= Group of Twelve (Nicaragua) =

El Grupo de los Doce, or Group of Twelve, were a dozen members of the Nicaraguan establishment whose support for the Sandinista National Liberation Front (FSLN) against President Anastasio Somoza Debayle played a pivotal role in the acceptance of the Sandinistas by foreign and domestic opinion.

== Background ==
During the 1970s, debates over strategy split the FSLN, with the Terceristas advocating alliances with the middle and upper class against Somoza. They approached twelve figures from Nicaragua's establishment class, some already secretly Sandinistas, to sign a communiqué in support of the FSLN. On October 18, 1977, following a Tercerista offensive, they issued a manifesto from Costa Rica urging that the Sandinistas must be included in any political process. Their support lent respectability to the Sandinista cause and helped convince many that the rebels were no longer doctrinaire communists.

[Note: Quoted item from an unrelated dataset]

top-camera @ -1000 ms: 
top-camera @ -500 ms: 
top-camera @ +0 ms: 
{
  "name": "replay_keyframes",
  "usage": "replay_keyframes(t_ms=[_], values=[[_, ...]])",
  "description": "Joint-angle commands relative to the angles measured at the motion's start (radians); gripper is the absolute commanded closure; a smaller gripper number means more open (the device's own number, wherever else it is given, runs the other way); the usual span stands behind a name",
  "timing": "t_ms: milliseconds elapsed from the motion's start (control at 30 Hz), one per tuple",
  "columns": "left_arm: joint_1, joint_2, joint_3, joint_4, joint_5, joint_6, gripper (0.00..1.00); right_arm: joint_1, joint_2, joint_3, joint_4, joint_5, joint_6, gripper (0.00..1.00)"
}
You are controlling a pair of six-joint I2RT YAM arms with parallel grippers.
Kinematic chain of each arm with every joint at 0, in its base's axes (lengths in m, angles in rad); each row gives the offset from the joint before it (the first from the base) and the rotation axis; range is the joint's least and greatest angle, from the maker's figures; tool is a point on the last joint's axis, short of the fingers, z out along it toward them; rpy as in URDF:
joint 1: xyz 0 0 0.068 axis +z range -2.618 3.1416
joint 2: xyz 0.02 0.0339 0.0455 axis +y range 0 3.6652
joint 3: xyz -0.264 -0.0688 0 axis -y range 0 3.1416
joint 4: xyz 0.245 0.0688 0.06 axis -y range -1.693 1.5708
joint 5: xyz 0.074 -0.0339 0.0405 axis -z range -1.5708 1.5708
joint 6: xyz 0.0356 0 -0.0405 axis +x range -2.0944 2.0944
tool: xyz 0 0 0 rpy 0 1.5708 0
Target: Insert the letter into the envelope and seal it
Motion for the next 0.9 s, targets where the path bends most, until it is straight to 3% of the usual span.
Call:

As Nicaragua moved into crisis following the assassination of Pedro Joaquín Chamorro Cardenal, the Carter administration pressured Somoza to allow the return of Los Doce. Upon their return on July 5, 1978, tens of thousands lined the streets to welcome them. Members would participate in the Broad Opposition Front (FAO) with other internal opponents of Somoza.

== Members ==
The twelve comprised:
- Sergio Ramírez Mercado - writer, FSLN member
- Arturo Cruz Porras - official at the Inter-American Development Bank
- Carlos Tūnnerman Bernheim - university rector
- Miguel D'Escoto Brockmann - Maryknoll priest, official at the World Council of Churches, secret Sandinista member
- Joaquín Cuadra Chamorro - prominent corporate lawyer, whose son, Joaquín Cuadra Lacayo, had joined the FSLN
- Felipe Mántica Abaunza - owner of a supermarket chain, left the group before Somoza's overthrow
- Ricardo Coronel Kautz - plantation owner, son of writer José Coronel Urtecho
- Fernando Cardenal Martínez - a Jesuit priest who, like his brother, Ernesto Cardenal, had secretly joined the FSLN
- Emilio Baltodano Pallais - businessman
- Ernesto Castillo Martínez - lawyer
- Carlos Gutiérrez Sotelo - dental surgeon
- Casimiro Sotelo Rodríguez - architect.